June 24th, 2011
FDA Recommends More-Conservative Dosing of ESAs
Larry Husten, PHD
The FDA today said that it was recommending more-conservative dosing of ESAs (erythropoiesis-stimulating agents) in patients with chronic kidney disease (CKD). The possible beneficial effects of the drugs to decrease the need for transfusions in CKD patients should be weighed against the increased risk for cardiovascular events, the FDA said. ESA therapy should be given at the lowest possible dose to reduce the need for transfusions. Currently available ESAs include epoetin alfa, marketed as Epogen (Amgen) and Procrit (J&J), and darbepoetin alfa, marketed as Aranesp (Amgen).
The FDA action follows last October’s advisory committee meeting, which itself followed the publication of the TREAT trial in the previous year. Here is the FDA summary of the label change:
The ESA labels now warn:
- In controlled trials with CKD patients, patients experienced greater risks for death, serious adverse cardiovascular reactions, and stroke when given ESAs to achieve a target hemoglobin level of greater than 11 g/dL.

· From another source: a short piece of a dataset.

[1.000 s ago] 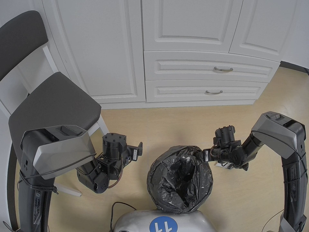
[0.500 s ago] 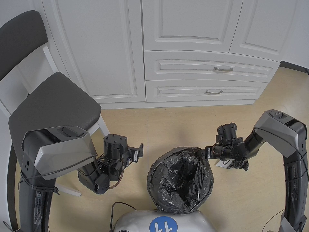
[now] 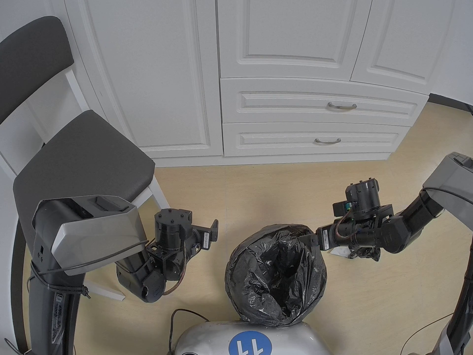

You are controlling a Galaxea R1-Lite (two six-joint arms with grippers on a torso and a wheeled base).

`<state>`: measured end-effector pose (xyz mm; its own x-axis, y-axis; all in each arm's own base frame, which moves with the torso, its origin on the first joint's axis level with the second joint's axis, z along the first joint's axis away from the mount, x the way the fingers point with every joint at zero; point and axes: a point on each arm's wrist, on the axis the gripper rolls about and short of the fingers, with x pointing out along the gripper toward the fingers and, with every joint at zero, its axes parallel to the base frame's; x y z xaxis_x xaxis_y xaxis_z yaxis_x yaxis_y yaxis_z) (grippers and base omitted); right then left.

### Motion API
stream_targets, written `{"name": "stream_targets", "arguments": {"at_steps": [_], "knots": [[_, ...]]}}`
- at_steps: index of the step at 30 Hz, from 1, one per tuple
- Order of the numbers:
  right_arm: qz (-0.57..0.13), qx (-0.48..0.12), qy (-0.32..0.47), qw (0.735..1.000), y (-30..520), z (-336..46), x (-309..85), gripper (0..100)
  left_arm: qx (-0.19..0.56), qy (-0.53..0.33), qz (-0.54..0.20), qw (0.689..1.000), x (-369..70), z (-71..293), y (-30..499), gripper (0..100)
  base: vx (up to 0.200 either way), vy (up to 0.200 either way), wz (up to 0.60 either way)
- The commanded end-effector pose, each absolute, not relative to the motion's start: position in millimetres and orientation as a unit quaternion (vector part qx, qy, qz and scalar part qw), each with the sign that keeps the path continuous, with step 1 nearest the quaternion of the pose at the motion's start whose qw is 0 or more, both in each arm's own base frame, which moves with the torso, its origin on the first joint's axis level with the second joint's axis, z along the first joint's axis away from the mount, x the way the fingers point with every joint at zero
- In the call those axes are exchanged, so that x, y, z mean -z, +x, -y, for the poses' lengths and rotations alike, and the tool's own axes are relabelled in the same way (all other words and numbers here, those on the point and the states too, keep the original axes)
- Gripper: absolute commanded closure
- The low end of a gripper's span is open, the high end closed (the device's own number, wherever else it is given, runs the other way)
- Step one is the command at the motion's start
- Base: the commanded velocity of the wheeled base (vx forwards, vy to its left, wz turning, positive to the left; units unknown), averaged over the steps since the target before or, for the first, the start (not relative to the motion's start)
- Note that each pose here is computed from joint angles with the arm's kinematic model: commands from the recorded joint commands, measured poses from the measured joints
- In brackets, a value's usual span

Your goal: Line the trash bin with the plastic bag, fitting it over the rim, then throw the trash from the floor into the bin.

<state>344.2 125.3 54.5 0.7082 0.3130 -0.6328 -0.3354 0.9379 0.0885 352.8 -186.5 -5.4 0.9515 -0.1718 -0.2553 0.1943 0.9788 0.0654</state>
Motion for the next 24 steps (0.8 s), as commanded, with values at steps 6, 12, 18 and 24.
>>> {"name": "stream_targets", "arguments": {"at_steps": [6, 12, 18, 24], "knots": [[-0.377, -0.215, -0.114, 0.894, 313.5, -159.2, -21.9, 0, 0.087, 0.055, -0.109, 0.989, 4.8, 171.4, 327.6, 0, 0.0, 0.0, 0.0], [-0.392, -0.144, -0.179, 0.891, 319.1, -155.9, 6.6, 0, 0.081, 0.053, -0.1, 0.99, -8.0, 163.4, 309.3, 0, 0.0, 0.0, 0.0], [-0.381, -0.145, -0.19, 0.893, 315.4, -164.3, 22.3, 0, 0.058, 0.058, -0.112, 0.99, -4.0, 158.4, 304.4, 0, 0.0, 0.0, 0.0], [-0.379, -0.115, -0.221, 0.891, 321.2, -141.4, 17.7, 0, 0.058, 0.06, -0.14, 0.987, 5.6, 153.5, 294.3, 0, 0.0, 0.0, 0.0]]}}
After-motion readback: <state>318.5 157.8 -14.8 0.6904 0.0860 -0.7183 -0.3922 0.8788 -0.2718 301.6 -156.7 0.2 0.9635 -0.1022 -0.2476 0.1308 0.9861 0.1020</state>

- No trial has identified a hemoglobin target level, ESA dose, or dosing strategy that does not increase these risks.
The ESA labels now recommend:
- For patients with CKD, consider starting ESA treatment when the hemoglobin level is less than 10 g/dL. This advice does not define how far below 10 g/dL is appropriate for an individual to initiate. This advice also does not recommend that the goal is to achieve a hemoglobin level of 10 g/dL or a hemoglobin level above 10 g/dL. Individualize dosing and use the lowest dose of ESA sufficient to reduce the need for red blood cell transfusions. Adjust dosing as appropriate.

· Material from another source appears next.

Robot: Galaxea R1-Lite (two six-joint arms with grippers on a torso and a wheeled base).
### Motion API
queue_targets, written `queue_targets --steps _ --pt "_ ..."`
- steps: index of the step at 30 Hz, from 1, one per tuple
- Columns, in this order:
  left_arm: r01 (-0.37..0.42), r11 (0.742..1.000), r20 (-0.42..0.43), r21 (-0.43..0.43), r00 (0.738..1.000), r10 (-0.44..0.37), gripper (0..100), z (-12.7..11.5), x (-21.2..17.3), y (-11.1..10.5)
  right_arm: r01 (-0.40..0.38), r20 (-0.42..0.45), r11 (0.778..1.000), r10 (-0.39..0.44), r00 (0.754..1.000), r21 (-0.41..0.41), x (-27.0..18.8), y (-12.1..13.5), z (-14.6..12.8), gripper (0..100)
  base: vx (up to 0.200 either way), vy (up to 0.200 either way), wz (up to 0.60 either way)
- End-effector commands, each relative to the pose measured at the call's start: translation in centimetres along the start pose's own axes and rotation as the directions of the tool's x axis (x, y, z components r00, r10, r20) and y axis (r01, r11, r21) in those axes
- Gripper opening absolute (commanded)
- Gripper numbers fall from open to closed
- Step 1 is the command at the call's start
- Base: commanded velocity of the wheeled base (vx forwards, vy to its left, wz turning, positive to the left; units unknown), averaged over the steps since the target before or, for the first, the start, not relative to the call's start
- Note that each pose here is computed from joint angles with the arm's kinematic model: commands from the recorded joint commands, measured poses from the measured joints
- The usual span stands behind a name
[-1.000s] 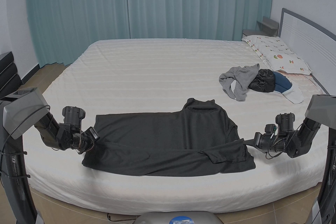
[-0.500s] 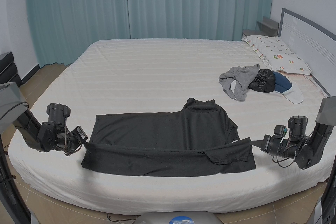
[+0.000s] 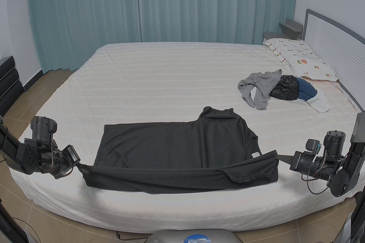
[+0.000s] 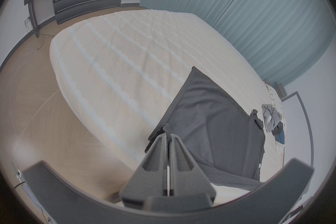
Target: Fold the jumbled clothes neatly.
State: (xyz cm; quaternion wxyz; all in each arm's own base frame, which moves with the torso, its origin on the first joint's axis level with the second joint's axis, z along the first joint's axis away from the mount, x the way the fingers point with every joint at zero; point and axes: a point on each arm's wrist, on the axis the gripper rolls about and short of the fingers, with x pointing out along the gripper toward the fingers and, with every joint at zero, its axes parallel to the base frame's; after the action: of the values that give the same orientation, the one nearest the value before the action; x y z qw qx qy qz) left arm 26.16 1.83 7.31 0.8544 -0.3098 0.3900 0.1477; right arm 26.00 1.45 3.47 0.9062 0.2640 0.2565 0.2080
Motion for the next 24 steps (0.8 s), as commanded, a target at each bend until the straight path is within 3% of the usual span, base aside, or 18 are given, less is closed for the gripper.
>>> queue_targets --steps 1,24 --pt "0.007 1.0 0.005 0.012 1.0 -0.007 0 -0.3 -1.4 0.1 -0.003 -0.001 1.0 0.003 1.0 -0.002 -1.1 0.4 -0.8 0 0.0 0.0 0.0" --pt "-0.015 0.999 -0.094 0.051 0.995 0.02 0 -2.1 -1.3 1.1 0.028 -0.04 0.999 -0.027 0.999 0.024 -3.7 0.8 -2.9 0 0.0 0.0 0.0"
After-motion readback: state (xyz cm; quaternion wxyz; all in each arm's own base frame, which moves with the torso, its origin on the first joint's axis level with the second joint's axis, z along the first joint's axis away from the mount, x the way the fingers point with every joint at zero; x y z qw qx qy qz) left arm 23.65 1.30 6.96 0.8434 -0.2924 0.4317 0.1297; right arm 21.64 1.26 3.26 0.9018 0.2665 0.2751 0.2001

The drug label previously recommended that ESAs should be dosed to achieve and maintain hemoglobin levels within the target range of 10 to 12 g/dL in CKD patients. This target concept has been removed from the label.
The FDA said that a hemoglobin level above 11 g/dL raises the risk for serious adverse cardiovascular events and has never been shown to provide additional benefit. The FDA further noted that “no clinical trial to date has identified a hemoglobin target level, ESA dose, or dosing strategy that does not increase” the risk for cardiovascular events.